A selection of the key headlines about politics, economics and life on the Rock this week.

  1. Gibraltar banishes troublesome monkeys [Video]

BBC reports: “The Barbary macaques are perhaps some of Gibraltar's most famous residents. However, Gibraltar is planning to banish some of the monkeys, who they say in some cases have been behaving aggressively.”

  1. Frontier queues sustained delays over last 24 hours

GBC News reports: “Gibraltar has suffered one of the most sustained episodes of delays at the border since the PP [Partido Popular] took office in 2011. Car by car checks at the frontier were carried out up until midnight Friday, and even as early as 7.30 this morning there were six lanes of traffic at the frontier loop. The Chief Minister has described Spain’s behaviour as “irrational”.”

  1. Government dismisses Spain’s ‘fanciful’ tax claims

Gibraltar Chronicle reports: “The Spanish Government’s claim that Gibraltar costs Spain one billion euros annually in lost tax revenue has “no basis in reality or fact and represent no more than a financial flight of fancy”, the Gibraltar Government said. No 6 Convent Place was responding to comments made by Spain’s Secretary of state for Europe, Iñigo Méndez de Vigo, in an interview with ABC newspaper.”

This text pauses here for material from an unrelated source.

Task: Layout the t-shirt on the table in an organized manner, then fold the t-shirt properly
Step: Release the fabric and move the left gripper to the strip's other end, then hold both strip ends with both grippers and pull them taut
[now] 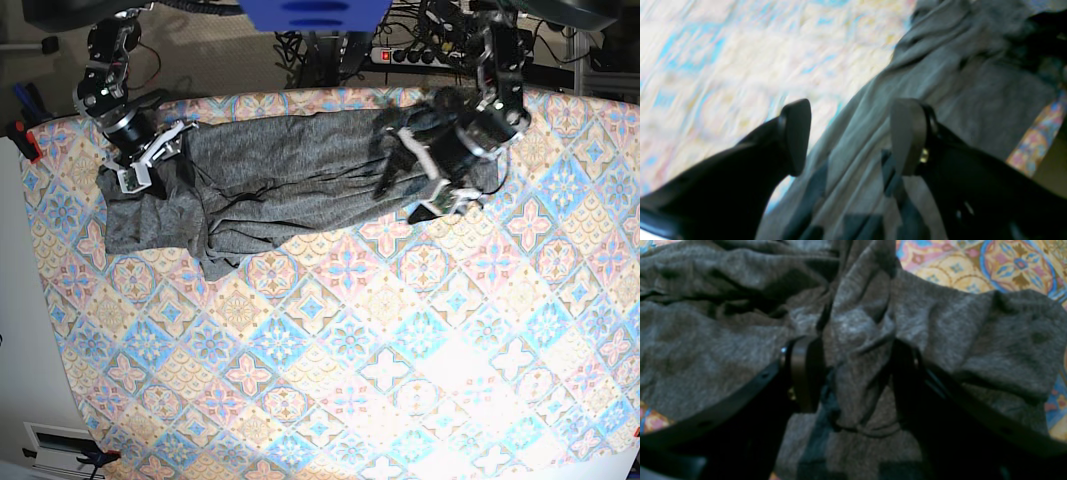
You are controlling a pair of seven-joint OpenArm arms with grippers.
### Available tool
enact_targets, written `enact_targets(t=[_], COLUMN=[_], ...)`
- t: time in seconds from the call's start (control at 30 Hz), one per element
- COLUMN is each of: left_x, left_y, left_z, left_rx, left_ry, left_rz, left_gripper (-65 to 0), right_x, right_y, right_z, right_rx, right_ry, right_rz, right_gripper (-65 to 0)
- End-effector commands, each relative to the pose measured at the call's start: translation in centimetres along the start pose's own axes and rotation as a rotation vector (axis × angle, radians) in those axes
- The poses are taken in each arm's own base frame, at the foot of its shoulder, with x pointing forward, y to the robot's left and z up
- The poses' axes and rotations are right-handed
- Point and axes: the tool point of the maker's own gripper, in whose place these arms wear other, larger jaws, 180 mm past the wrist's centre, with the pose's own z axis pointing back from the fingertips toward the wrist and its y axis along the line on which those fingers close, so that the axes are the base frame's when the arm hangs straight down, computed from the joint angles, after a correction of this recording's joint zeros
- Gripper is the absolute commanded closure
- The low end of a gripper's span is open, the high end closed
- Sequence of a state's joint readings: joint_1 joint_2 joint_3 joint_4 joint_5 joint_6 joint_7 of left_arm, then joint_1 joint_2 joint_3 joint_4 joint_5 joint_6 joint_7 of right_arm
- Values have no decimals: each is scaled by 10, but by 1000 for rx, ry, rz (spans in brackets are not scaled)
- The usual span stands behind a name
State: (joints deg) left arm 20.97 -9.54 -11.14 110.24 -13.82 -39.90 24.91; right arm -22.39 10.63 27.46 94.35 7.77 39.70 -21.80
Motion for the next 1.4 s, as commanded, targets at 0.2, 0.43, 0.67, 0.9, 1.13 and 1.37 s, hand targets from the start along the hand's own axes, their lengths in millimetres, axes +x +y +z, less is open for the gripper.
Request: enact_targets(t=[0.2,0.43,0.67,0.9,1.13,1.37], left_x=[-17,-52,-88,-94,-95,-94], left_y=[23,41,60,61,61,61], left_z=[19,24,37,38,38,37], left_rx=[78,126,164,163,162,163], left_ry=[19,87,176,191,192,190], left_rz=[45,117,159,170,171,169], left_gripper=[-366,-365,-365,-365,-365,-365], right_x=[77,64,52,79,58,55], right_y=[-22,-25,-30,-5,-5,-8], right_z=[-18,-23,-38,-73,-79,-79], right_rx=[-20,-19,-6,98,106,97], right_ry=[-192,-165,-136,-168,-119,-115], right_rz=[69,39,-5,27,-15,-23], right_gripper=[-301,-301,-301,-301,-301,-301])
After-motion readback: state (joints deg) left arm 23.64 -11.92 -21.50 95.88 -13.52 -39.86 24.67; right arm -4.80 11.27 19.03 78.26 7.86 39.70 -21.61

  1. Gibraltar’s GCSE pass rate down five percent from last year

GBC News reports: “The overall GCSE pass rate from grades A* to C this year is 63% – a 5% drop from last year. While Westside School maintained its 2013 pass rate of 68%, Bayside School saw a 10% drop in grades A* to C. At the College, the A* to C rate in applied subjects was over 66%.”

  1. Gibraltar Government hits out at ‘sensationalist’ reporting of EU tobacco smuggling report

The Olive Press reports: “Fake TV scenes depicting tobacco smuggling in Gibraltar have been slammed by the Gibraltar Government, following the uproar over an EU report. According to the anti-fraud office OLAF’s report, tobacco smuggling on the Rock cost the EU €700 million in tax revenue between 2010 and 2013.”

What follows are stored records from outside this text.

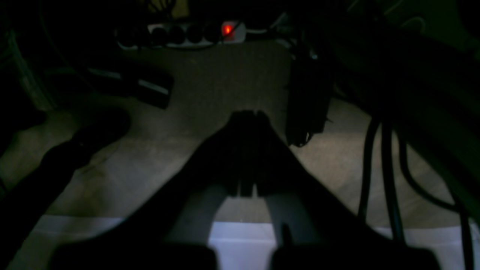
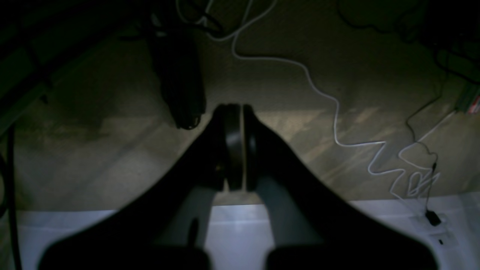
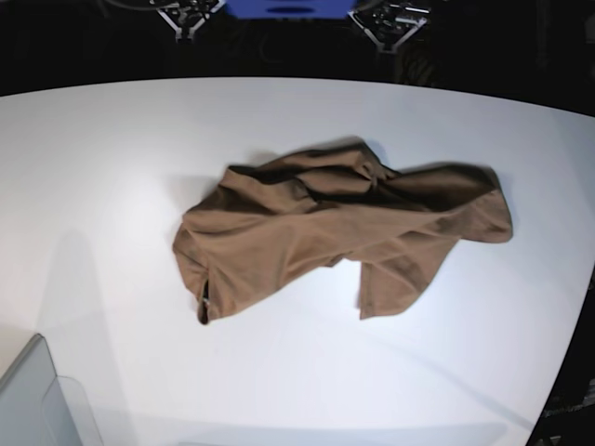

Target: Layout the t-shirt on the table in an organized manner, then fold the t-shirt properly

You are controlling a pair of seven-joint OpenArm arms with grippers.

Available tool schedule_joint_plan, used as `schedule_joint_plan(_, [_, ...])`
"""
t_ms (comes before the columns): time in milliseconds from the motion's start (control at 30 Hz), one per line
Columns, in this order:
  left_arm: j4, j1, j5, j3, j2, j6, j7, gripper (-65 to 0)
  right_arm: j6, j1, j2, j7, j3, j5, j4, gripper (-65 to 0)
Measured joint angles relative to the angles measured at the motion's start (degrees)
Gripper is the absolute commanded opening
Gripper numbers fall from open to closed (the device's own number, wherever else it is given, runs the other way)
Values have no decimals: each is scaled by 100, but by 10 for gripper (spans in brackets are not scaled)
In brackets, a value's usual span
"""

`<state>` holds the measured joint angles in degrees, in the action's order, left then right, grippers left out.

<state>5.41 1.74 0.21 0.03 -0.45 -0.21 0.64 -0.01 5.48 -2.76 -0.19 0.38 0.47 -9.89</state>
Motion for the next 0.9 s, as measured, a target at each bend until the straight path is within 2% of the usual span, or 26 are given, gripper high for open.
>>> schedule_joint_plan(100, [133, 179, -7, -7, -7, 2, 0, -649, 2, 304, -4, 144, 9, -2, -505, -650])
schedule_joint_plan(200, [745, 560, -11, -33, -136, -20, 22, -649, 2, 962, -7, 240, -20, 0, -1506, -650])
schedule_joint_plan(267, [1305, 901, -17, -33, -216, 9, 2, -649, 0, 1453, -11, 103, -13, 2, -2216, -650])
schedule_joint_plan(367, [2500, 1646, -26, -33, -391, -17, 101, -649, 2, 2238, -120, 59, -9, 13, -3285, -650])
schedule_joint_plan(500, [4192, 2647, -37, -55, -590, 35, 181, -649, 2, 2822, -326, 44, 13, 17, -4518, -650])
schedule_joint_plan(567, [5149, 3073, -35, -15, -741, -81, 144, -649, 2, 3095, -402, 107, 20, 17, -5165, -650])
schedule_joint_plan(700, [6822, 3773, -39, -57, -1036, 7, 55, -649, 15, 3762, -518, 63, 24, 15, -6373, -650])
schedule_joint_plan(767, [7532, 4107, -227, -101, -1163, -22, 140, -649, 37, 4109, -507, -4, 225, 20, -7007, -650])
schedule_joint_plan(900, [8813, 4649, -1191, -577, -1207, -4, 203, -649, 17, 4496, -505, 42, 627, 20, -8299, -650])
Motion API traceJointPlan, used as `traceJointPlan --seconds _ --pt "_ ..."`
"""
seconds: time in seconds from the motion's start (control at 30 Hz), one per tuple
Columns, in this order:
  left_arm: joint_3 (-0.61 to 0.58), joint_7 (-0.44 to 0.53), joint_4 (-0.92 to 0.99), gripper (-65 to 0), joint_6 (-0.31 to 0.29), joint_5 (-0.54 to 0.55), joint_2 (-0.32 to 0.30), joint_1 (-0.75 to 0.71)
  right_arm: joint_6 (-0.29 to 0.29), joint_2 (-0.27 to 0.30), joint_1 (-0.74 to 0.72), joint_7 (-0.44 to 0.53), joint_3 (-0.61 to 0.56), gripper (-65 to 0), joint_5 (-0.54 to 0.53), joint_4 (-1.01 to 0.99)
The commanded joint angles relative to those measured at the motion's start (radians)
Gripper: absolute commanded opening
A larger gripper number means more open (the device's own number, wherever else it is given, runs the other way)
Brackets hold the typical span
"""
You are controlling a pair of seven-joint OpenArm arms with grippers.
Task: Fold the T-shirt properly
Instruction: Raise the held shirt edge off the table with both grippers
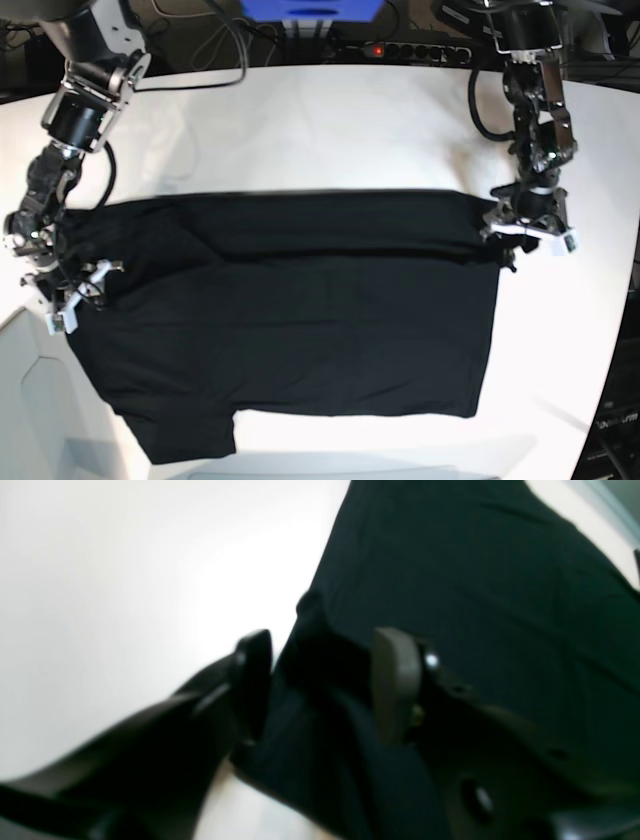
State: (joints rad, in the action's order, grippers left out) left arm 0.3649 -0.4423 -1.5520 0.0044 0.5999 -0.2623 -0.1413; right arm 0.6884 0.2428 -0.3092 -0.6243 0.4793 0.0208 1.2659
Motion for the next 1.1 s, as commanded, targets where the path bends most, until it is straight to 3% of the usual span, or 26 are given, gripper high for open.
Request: traceJointPlan --seconds 0.0,0.1,0.37,0.63,0.73,0.97,1.07 --pt "0.018 0.027 -0.029 -30.1 -0.005 0.004 -0.009 -0.005 0.01 0.014 -0.02 0.027 -0.001 -33.6 -0.022 0.038" --pt "0.039 0.03 -0.017 -27.0 -0.007 0.004 -0.004 -0.022 0.01 0.014 0.017 0.027 -0.001 -33.6 -0.022 0.084" --pt "0.03 0.033 0.084 -26.6 -0.008 -0.002 0.034 -0.028 0.01 -0.001 0.13 0.034 0.005 -33.2 -0.026 0.2" --pt "-0.037 0.027 0.106 -27.4 -0.01 -0.004 0.051 -0.036 0.01 -0.001 0.161 0.028 0.109 -33.0 -0.026 0.217" --pt "-0.042 0.026 0.106 -34.8 -0.01 -0.004 0.059 -0.037 0.01 0.014 0.18 0.034 0.14 -30.9 -0.026 0.215" --pt "-0.042 0.026 0.152 -63.2 -0.01 -0.004 0.057 -0.056 0.01 0.048 0.201 0.036 0.206 -28.8 -0.026 0.14" --pt "-0.042 0.026 0.161 -64.9 -0.01 -0.004 0.056 -0.056 0.01 0.082 0.193 0.037 0.22 -28.8 -0.026 0.041"
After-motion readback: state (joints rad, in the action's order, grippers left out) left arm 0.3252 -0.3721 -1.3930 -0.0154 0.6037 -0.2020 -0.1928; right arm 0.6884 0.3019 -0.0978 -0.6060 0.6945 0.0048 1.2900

  1. Gibraltar challenges internet gambling tax

Economia reports: “The Gibraltar Betting and Gaming Association (GBGA) is preparing to legally challenge a UK gambling law, due to be introduced this December. The GBGA has filed a judicial review over the “unlawful and disproportionate” point-of-consumption tax, a 15% charge imposed on companies based on the geographical location of the gambler, rather than that of the company.”

  1. Gibraltar's First Green MEP Visits the Rock

Your Gibraltar TV reports: “Newly elected Green Party MEP for the South West and Gibraltar Molly Scott Cato today took in Gibraltar, as a constituency, for the first time, with much of her visit involving briefings on environmental issues surrounding Gibraltar, including, areas of marine conservation.”

 

 

A watching brief. (Photo: Getty)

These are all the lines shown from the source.